Singapore Sling Shot - Andrew Grant [85]
I knew that despite gloves, protective clothing and everything else, there would be something of me somewhere. That’s the problem with DNA. The Singapore police and government authorities were pulling out all the stops to find the perpetrators of the crime wave that had suddenly hit the island-state. It would just take one little piece of evidence and the game would be over. You can’t continue indefinitely doing what we had been doing in such a confined area without something going seriously wrong. Despite their portrayal in many movies, cops ain’t stupid. They have systems and eventually those systems are going to pick up a thread and turn it into a rope with a noose at the end. So Ed Davidson, sans the beautiful Mavis, was going to move back to Hong Kong.
I’d heard that Thomas Lu was still alive in a warehouse in Pasir Ris. Whatever plans Sami and Carlos Mendez had for him, I had no idea and I wasn’t particularly concerned. I’d come here and done what Sami had needed me to do. The irony, of course, was that in the end, retrieving the digital recorder from the surrender room had virtually been all for nothing. But hey, that’s life; sometimes things just turn out that way.
I was packed and ready to go. There was a 13:50 flight out and I was planning on being on it. There was a knock at the door. I hadn’t called to have my luggage, such as it was, picked up. I went to the door and checked through the peephole.
There was no porter waiting at the door. It was Simone! It seemed I was going to miss my flight.
Thomas Lu had been sitting in his own urine for forty-eight hours. He had been given nothing to eat, just warm bottled water. His shoulder was on fire. Infection was beginning to set in.
No one had been to see him, to torture or torment him, or even to re-dress his wound or kill him. His keeper, an unsmiling Chinese man, simply opened the door, shone a torch inside and then shut and locked the door again. Twice the guard had tossed a water bottle at Lu’s huddled form but nothing else.
Despite being sick and hurting, Thomas Lu was still thinking coherently and clearly. He had gone beyond the initial shock of both his injury and capture. Now it was time to try and survive. Thinking helped him deal with the pain in his shoulder. People slipped out of handcuffs easily on magic shows and television. He had no illusions that it would be that easy, but could he open the handcuff attached to his good arm? Or rather, could he open the cuff that was attached to the water pipe?
The floor of the room was covered in debris, much of it windblown leaves and grasses pushed through the wide gap under the door. However, there was more. The inner walls of the room had once been lined with wood and many of the planks had rotted and fallen or were hanging. There were nails and nails could be used as lock picks.

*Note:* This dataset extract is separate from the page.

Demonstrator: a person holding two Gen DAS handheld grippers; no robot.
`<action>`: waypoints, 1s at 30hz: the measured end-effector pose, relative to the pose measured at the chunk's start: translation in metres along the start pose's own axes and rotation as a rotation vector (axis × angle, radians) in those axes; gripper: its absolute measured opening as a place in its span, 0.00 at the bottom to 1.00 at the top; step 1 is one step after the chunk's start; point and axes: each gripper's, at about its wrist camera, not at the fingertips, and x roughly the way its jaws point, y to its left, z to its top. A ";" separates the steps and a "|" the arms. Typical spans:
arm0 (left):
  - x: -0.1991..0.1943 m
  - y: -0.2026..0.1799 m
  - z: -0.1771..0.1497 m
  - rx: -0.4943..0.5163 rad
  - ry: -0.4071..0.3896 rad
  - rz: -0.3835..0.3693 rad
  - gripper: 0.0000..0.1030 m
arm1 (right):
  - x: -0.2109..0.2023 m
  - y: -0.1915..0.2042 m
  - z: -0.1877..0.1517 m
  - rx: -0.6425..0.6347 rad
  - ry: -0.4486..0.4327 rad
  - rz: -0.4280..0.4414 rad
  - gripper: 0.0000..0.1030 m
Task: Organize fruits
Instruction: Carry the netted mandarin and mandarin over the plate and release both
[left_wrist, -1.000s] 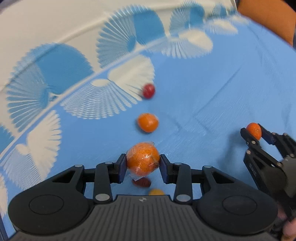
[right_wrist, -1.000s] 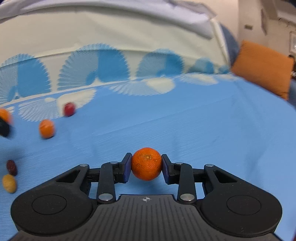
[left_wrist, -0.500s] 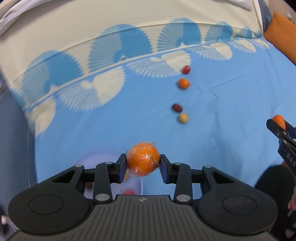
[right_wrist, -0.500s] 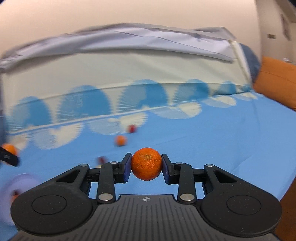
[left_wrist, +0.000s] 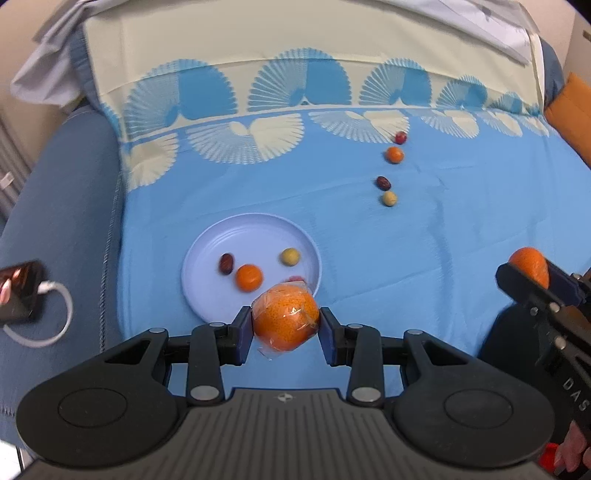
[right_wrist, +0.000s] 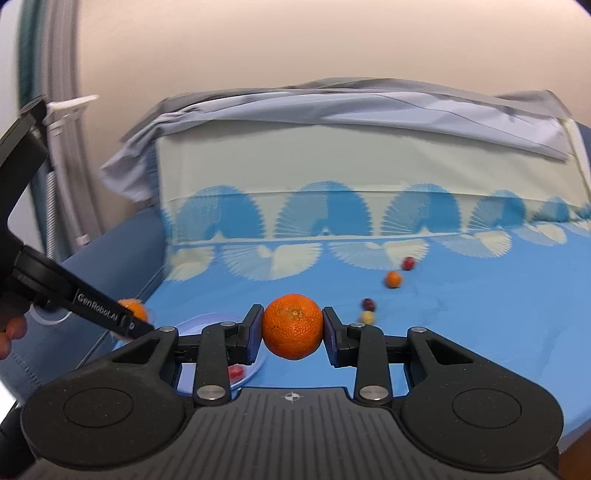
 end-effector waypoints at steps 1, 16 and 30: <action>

Lu used his foot to drag the nearest fallen plank to him. There were nails, several of them. The wood was old and brittle. Using his leg and hip, he forced the plank to within the reach of his tethered hand. He reached for one of the three nails in the end of the plank. The first didn’t move, however, on the second, the wood had splintered. The nail came free easily. Lu grunted and examined both the nail and the handcuff. It had to be a simple lock. The only problem was managing to work on it with only one hand. The solution was to use his chin to hold the band of the cuff as far up his arm as he could to hold the chain taut, while he held the nail between his thumb and forefinger and worked on the lock on the other cuff.
Lu started his attempt to open the cuff with wretched determination. He knew that unless he got free, he was dead. It was a simple equation.
Simone apologised for what she’d said to me. It was shock, she said, and I quite believed her. Who the hell wouldn’t have been shocked after what she’d been through? We made up. Guilt or whatever produced a passion in her that was far in excess of any of the highly charged lovemaking we had enjoyed together in the past. It was torrid.